*Task instructions*
Your output should be the entries below, from the first line up to and including the line with "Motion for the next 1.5", reproduced exactly and with no other lines.

*Recorded data*

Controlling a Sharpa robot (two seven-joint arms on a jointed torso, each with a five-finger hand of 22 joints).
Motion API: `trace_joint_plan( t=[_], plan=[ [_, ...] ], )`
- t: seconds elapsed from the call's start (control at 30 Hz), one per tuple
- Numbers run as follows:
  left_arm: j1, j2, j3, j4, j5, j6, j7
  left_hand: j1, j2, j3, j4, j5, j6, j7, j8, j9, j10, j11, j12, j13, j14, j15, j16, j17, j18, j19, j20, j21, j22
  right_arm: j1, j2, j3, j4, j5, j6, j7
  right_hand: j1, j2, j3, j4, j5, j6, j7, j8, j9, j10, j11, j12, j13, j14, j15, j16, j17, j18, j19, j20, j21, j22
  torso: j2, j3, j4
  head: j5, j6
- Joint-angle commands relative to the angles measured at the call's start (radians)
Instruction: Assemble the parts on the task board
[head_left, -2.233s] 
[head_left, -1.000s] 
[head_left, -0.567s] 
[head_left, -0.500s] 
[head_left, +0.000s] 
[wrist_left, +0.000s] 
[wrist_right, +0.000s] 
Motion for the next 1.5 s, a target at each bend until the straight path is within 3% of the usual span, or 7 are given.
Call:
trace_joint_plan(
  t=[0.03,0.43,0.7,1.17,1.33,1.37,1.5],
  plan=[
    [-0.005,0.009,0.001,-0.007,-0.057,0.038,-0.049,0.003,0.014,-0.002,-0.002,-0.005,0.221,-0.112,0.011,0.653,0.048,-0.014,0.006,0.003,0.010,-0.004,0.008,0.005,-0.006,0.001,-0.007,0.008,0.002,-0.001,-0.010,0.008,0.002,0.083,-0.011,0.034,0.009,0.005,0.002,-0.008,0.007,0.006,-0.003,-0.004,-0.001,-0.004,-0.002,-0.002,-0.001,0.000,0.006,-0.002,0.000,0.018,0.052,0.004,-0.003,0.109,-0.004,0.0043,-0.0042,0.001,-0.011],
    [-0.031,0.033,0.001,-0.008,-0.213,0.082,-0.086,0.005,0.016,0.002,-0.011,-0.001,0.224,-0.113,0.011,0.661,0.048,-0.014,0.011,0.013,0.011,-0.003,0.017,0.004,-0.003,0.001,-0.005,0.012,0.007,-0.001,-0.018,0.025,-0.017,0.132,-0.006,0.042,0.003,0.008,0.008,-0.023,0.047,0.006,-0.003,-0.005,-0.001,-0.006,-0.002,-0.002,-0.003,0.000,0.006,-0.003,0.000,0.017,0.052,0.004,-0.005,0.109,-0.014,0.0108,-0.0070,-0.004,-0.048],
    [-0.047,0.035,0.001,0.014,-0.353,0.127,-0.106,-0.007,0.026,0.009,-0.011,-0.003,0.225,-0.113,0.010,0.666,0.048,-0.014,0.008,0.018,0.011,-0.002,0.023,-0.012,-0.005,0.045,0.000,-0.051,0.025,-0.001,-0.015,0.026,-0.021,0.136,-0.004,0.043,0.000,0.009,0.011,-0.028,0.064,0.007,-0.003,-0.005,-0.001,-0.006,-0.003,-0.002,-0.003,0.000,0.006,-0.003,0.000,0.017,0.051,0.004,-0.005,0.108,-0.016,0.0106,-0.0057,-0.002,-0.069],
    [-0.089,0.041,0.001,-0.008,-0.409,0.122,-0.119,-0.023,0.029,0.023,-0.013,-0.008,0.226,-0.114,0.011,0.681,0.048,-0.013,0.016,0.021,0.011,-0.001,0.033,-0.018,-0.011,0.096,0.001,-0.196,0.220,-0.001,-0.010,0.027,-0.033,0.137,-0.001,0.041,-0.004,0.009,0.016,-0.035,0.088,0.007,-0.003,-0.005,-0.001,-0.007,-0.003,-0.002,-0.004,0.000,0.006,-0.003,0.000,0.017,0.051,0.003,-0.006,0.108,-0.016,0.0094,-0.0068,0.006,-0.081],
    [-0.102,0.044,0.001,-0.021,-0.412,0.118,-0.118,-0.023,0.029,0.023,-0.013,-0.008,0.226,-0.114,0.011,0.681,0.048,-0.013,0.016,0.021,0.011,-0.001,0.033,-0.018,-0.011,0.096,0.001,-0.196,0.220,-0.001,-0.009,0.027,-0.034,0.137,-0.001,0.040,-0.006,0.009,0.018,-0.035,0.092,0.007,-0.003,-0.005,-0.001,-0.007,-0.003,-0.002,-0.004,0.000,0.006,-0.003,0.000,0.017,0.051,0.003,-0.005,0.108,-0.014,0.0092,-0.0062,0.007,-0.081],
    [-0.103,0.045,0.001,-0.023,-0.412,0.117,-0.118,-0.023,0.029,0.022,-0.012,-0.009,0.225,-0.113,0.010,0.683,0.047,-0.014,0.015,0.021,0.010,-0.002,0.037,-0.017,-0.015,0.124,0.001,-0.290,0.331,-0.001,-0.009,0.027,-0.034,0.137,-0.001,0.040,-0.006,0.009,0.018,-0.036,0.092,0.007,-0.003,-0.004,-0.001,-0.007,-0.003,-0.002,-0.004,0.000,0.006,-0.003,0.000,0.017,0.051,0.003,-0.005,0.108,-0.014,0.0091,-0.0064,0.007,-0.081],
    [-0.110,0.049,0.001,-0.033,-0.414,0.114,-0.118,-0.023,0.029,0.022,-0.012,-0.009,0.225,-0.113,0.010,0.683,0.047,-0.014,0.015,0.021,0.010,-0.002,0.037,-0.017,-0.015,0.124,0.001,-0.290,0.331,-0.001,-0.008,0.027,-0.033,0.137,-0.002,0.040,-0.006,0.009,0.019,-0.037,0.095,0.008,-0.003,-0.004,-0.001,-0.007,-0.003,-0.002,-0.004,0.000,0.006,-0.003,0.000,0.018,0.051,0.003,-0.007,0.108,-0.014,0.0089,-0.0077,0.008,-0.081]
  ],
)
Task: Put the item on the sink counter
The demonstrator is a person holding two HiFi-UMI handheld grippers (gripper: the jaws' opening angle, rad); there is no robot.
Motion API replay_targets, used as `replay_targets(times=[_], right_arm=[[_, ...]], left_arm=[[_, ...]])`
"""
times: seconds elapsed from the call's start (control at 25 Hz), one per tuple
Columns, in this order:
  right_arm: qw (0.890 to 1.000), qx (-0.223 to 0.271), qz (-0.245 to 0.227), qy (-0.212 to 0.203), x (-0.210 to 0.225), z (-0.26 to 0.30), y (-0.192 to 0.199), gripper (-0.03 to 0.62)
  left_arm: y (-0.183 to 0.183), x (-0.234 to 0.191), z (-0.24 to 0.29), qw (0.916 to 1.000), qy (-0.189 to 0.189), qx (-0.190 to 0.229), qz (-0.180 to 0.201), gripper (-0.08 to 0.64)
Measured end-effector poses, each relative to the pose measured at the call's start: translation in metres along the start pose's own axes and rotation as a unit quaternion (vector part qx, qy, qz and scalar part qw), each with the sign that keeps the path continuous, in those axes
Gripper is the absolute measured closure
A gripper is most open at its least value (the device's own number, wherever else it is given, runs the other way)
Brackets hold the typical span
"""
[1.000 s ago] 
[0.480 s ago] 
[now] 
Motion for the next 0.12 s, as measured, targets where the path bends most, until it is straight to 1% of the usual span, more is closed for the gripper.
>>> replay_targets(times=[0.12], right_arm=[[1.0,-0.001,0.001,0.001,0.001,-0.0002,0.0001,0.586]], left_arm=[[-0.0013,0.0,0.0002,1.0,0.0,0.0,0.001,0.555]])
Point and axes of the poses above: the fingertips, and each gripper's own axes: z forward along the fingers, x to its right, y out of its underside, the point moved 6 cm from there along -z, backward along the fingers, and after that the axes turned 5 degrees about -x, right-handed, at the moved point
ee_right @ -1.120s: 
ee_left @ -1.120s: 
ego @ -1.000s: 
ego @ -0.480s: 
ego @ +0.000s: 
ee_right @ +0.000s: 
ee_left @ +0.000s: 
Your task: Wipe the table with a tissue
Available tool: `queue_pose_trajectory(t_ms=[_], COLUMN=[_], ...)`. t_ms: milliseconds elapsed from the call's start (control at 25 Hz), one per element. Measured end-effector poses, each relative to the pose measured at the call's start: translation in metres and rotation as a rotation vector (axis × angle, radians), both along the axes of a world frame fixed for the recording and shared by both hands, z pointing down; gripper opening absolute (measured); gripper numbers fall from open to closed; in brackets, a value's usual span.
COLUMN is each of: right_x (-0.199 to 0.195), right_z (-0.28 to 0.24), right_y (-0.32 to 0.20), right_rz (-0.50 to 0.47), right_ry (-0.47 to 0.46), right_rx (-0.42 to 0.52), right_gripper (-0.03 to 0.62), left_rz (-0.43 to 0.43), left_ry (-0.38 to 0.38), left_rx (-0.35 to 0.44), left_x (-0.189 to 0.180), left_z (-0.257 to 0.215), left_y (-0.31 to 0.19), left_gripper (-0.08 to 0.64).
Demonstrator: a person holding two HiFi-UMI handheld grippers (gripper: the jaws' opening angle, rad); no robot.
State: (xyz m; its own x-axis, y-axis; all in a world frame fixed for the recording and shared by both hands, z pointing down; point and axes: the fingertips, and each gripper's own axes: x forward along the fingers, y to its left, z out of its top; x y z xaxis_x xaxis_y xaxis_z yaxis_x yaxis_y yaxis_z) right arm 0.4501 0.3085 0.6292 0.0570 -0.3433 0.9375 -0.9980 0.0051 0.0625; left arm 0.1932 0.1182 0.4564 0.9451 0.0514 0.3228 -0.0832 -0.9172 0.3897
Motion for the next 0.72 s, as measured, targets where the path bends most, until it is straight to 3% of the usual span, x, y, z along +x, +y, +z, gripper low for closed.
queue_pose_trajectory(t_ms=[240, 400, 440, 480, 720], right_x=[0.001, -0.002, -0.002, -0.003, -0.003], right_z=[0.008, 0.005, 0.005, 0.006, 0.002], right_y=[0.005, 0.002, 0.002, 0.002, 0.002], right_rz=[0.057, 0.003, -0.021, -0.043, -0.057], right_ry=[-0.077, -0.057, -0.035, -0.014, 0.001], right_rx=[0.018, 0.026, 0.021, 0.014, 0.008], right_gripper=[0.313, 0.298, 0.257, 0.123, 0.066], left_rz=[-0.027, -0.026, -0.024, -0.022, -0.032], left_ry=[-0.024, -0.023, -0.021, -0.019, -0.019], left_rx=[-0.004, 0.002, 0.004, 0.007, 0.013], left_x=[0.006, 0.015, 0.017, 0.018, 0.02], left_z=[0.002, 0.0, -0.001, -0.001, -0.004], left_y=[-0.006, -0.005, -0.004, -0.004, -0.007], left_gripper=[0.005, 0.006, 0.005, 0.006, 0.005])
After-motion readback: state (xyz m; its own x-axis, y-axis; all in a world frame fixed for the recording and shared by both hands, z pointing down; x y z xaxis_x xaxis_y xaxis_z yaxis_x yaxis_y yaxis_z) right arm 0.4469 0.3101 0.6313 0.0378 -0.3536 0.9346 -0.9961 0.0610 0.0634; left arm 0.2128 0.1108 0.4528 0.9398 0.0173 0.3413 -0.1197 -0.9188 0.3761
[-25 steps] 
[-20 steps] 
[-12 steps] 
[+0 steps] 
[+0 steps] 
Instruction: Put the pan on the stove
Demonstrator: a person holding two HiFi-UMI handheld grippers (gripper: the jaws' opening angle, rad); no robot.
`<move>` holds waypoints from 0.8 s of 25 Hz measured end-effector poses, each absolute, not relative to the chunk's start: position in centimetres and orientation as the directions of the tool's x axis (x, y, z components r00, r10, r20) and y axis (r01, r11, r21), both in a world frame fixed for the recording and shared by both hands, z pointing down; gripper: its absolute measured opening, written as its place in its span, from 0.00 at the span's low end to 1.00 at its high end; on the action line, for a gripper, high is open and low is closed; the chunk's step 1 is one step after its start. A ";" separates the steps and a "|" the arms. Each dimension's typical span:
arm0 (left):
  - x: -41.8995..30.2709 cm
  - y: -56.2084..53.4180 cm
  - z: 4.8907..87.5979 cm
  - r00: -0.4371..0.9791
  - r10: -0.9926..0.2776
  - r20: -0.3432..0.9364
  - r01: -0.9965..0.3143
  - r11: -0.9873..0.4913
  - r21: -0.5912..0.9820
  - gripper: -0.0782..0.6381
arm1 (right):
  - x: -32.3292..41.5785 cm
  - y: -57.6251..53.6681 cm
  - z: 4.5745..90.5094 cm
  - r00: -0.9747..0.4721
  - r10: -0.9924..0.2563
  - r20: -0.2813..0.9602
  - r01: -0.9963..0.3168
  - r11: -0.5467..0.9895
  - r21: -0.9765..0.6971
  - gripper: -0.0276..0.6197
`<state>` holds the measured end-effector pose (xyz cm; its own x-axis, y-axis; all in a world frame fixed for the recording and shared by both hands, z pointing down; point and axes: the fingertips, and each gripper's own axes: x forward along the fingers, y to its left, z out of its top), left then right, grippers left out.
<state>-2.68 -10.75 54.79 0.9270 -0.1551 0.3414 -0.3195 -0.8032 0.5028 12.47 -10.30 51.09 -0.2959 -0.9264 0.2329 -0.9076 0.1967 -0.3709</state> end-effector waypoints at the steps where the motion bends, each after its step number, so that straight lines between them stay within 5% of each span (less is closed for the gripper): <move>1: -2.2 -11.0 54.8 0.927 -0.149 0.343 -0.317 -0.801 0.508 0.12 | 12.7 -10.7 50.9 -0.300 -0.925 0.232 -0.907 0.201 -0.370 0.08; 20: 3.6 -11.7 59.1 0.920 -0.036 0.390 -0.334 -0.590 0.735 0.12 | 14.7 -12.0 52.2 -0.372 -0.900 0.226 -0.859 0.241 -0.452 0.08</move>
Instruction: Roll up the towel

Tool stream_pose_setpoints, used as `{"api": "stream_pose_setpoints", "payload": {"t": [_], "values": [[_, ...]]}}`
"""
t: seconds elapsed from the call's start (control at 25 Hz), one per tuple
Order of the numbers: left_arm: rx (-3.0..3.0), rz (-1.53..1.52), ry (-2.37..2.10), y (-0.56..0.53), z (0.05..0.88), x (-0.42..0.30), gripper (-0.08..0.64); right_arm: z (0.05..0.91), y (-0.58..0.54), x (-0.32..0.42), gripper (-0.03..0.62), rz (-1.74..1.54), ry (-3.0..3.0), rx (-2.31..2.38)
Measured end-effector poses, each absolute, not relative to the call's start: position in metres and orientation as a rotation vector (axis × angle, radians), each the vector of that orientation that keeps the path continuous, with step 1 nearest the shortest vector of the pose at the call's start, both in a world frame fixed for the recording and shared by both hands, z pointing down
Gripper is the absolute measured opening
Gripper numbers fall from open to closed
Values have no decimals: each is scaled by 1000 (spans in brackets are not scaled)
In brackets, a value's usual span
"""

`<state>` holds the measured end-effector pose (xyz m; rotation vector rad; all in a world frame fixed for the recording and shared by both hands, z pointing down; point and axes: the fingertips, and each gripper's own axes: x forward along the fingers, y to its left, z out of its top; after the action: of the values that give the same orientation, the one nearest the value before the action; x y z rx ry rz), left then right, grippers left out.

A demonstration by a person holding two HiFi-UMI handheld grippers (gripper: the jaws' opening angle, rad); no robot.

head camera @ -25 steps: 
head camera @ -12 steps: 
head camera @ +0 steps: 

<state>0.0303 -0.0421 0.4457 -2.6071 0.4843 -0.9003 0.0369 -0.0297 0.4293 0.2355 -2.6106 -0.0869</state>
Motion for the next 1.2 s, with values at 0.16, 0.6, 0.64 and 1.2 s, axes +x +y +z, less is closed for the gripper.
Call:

*Task solution*
Controlling a Sharpa robot (two seven-joint arms on a jointed torso, each with a five-finger hand of 22 joints).
Motion API: `trace_joint_plan( t=[_], plan=[ [_, ...] ], )`
- t: seconds elapsed from the call's start (control at 30 Hz), one per tuple
- Numbers run as follows:
  left_arm: j1, j2, j3, j4, j5, j6, j7
  left_hand: j1, j2, j3, j4, j5, j6, j7, j8, j9, j10, j11, j12, j13, j14, j15, j16, j17, j18, j19, j20, j21, j22
  right_arm: j1, j2, j3, j4, j5, j6, j7
  right_hand: j1, j2, j3, j4, j5, j6, j7, j8, j9, j10, j11, j12, j13, j14, j15, j16, j17, j18, j19, j20, j21, j22
  torso: j2, j3, j4
  head: j5, j6
- Joint-angle commands relative to the angles measured at the call's start (radians)
Instruction: Assemble the parts on the task board
[head_left, -2.233s] 
[head_left, -1.000s] 
[head_left, -0.567s] 
[head_left, -0.500s] 
[head_left, +0.000s] 
[wrist_left, +0.000s] 
[wrist_right, +0.000s] 
Motion for the next 1.5 s, a target at each bend until the straight path is within 3% of the usual span, or 7 are given.

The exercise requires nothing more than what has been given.